### EXERCISE GOAL
Across the whole listing, return each line exactly, with no images included.

### DATA EXCERPTS
━━━━━━━━━━
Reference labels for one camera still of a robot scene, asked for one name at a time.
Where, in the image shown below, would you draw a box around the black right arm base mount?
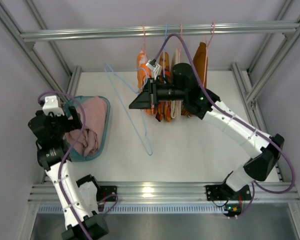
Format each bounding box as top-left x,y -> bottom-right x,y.
205,183 -> 252,201

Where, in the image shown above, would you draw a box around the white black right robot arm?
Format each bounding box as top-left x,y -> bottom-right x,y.
129,60 -> 285,195

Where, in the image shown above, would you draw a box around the orange white tie-dye trousers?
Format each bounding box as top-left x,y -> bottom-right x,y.
136,51 -> 153,116

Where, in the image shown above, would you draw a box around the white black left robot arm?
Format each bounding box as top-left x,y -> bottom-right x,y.
28,106 -> 109,240

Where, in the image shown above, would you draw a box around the beige trousers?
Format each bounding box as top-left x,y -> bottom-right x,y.
170,48 -> 182,119

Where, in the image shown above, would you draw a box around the pink trousers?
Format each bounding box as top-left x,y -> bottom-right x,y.
64,96 -> 109,161

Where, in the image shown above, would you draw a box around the pink wire hanger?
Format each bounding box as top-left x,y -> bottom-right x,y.
142,24 -> 147,54
202,21 -> 216,88
177,23 -> 185,51

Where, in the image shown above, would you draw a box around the aluminium hanging rail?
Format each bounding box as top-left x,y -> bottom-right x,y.
21,20 -> 300,42

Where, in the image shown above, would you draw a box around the aluminium left frame strut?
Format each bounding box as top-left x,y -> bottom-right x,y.
0,0 -> 82,96

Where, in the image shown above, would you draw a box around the aluminium frame strut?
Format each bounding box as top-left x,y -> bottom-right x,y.
231,0 -> 300,184
0,0 -> 82,96

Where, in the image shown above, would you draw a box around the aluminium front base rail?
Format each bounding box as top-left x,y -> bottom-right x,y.
27,181 -> 300,204

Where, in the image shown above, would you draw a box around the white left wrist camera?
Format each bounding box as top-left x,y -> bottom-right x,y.
39,95 -> 65,117

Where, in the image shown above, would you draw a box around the teal plastic basket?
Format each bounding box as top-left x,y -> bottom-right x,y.
63,96 -> 111,162

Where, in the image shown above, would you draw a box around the orange brown patterned trousers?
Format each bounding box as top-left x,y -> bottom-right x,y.
156,52 -> 172,122

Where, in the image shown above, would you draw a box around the grey slotted cable duct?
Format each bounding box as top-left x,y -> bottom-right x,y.
37,202 -> 231,215

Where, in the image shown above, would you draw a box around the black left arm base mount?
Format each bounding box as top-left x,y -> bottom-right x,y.
96,185 -> 118,202

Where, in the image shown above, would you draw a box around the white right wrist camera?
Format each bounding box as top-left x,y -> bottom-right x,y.
146,59 -> 162,79

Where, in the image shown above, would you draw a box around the blue wire hanger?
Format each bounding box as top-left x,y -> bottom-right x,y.
103,62 -> 154,156
162,23 -> 168,53

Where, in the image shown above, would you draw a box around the aluminium right frame strut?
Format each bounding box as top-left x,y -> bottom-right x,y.
231,0 -> 300,184

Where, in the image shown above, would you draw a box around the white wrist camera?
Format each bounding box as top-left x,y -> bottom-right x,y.
146,59 -> 162,79
39,95 -> 65,117
━━━━━━━━━━
### REPLY
Reference labels for one camera still of a robot scene, asked for one name at a time.
Where, in the image shown below, would you draw a box around the black right arm base mount?
Format each bounding box as top-left x,y -> bottom-right x,y.
205,183 -> 252,201

Where, in the image shown above, would you draw a box around the white black right robot arm?
Format each bounding box as top-left x,y -> bottom-right x,y.
129,60 -> 285,195

Where, in the image shown above, would you draw a box around the orange white tie-dye trousers?
Format each bounding box as top-left x,y -> bottom-right x,y.
136,51 -> 153,116

Where, in the image shown above, would you draw a box around the white black left robot arm?
Format each bounding box as top-left x,y -> bottom-right x,y.
28,106 -> 109,240

Where, in the image shown above, would you draw a box around the beige trousers?
Format each bounding box as top-left x,y -> bottom-right x,y.
170,48 -> 182,119

Where, in the image shown above, would you draw a box around the pink trousers?
Format each bounding box as top-left x,y -> bottom-right x,y.
64,96 -> 109,161

Where, in the image shown above, would you draw a box around the pink wire hanger?
Format each bounding box as top-left x,y -> bottom-right x,y.
142,24 -> 147,54
202,21 -> 216,88
177,23 -> 185,51

Where, in the image shown above, would you draw a box around the aluminium hanging rail?
Format each bounding box as top-left x,y -> bottom-right x,y.
21,20 -> 300,42

Where, in the image shown above, would you draw a box around the aluminium left frame strut?
Format each bounding box as top-left x,y -> bottom-right x,y.
0,0 -> 82,96

Where, in the image shown above, would you draw a box around the aluminium frame strut?
Format each bounding box as top-left x,y -> bottom-right x,y.
231,0 -> 300,184
0,0 -> 82,96

Where, in the image shown above, would you draw a box around the aluminium front base rail?
Format each bounding box as top-left x,y -> bottom-right x,y.
27,181 -> 300,204

Where, in the image shown above, would you draw a box around the white left wrist camera?
Format each bounding box as top-left x,y -> bottom-right x,y.
39,95 -> 65,117

Where, in the image shown above, would you draw a box around the teal plastic basket?
Format each bounding box as top-left x,y -> bottom-right x,y.
63,96 -> 111,162

Where, in the image shown above, would you draw a box around the orange brown patterned trousers?
Format each bounding box as top-left x,y -> bottom-right x,y.
156,52 -> 172,122

Where, in the image shown above, would you draw a box around the grey slotted cable duct?
Format each bounding box as top-left x,y -> bottom-right x,y.
37,202 -> 231,215

Where, in the image shown above, would you draw a box around the black left arm base mount?
Format each bounding box as top-left x,y -> bottom-right x,y.
96,185 -> 118,202

Where, in the image shown above, would you draw a box around the white right wrist camera?
Format each bounding box as top-left x,y -> bottom-right x,y.
146,59 -> 162,79

Where, in the image shown above, would you draw a box around the blue wire hanger?
Format each bounding box as top-left x,y -> bottom-right x,y.
103,62 -> 154,156
162,23 -> 168,53

Where, in the image shown above, would you draw a box around the aluminium right frame strut?
Format each bounding box as top-left x,y -> bottom-right x,y.
231,0 -> 300,184

Where, in the image shown above, would you draw a box around the white wrist camera?
Format each bounding box as top-left x,y -> bottom-right x,y.
146,59 -> 162,79
39,95 -> 65,117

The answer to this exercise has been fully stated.